TASK DIRECTIONS: Only the lines from the one containing "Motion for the" through the end of the material are to be echoed, each exactly as it appears.

SOURCE DATA:

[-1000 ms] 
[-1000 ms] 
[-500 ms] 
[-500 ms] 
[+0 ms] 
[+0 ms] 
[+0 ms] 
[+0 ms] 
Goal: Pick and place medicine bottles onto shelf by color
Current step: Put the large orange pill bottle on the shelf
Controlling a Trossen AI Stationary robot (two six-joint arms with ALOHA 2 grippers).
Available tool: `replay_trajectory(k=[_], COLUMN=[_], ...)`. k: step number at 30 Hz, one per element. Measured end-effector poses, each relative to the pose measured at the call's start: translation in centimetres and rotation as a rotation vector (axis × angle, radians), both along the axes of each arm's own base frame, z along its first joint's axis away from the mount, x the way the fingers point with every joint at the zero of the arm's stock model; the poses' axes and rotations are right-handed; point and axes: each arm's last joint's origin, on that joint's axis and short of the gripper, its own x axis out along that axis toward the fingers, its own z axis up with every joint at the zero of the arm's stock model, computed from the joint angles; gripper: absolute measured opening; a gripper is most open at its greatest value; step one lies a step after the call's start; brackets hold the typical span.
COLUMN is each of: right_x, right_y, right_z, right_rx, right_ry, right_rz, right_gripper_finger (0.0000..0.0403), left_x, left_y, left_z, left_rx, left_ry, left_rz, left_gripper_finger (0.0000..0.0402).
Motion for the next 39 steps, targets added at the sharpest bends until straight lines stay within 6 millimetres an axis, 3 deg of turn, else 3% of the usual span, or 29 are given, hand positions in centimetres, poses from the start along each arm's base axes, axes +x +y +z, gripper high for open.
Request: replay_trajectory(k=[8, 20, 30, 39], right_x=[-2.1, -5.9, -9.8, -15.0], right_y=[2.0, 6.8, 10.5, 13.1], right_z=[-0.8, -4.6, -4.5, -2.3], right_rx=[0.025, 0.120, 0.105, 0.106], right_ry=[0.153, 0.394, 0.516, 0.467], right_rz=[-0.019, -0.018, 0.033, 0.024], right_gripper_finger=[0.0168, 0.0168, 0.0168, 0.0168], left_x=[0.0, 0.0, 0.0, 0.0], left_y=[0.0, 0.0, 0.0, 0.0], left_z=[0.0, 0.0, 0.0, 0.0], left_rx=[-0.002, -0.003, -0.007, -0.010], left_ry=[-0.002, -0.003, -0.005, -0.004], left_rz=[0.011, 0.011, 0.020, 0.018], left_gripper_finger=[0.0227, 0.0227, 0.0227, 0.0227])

TASK ANSWER:
Motion for the next 39 steps, targets added at the sharpest bends until straight lines stay within 6 millimetres an axis, 3 deg of turn, else 3% of the usual span, or 29 are given, hand positions in centimetres, poses from the start along each arm's base axes, axes +x +y +z, gripper high for open.
Request: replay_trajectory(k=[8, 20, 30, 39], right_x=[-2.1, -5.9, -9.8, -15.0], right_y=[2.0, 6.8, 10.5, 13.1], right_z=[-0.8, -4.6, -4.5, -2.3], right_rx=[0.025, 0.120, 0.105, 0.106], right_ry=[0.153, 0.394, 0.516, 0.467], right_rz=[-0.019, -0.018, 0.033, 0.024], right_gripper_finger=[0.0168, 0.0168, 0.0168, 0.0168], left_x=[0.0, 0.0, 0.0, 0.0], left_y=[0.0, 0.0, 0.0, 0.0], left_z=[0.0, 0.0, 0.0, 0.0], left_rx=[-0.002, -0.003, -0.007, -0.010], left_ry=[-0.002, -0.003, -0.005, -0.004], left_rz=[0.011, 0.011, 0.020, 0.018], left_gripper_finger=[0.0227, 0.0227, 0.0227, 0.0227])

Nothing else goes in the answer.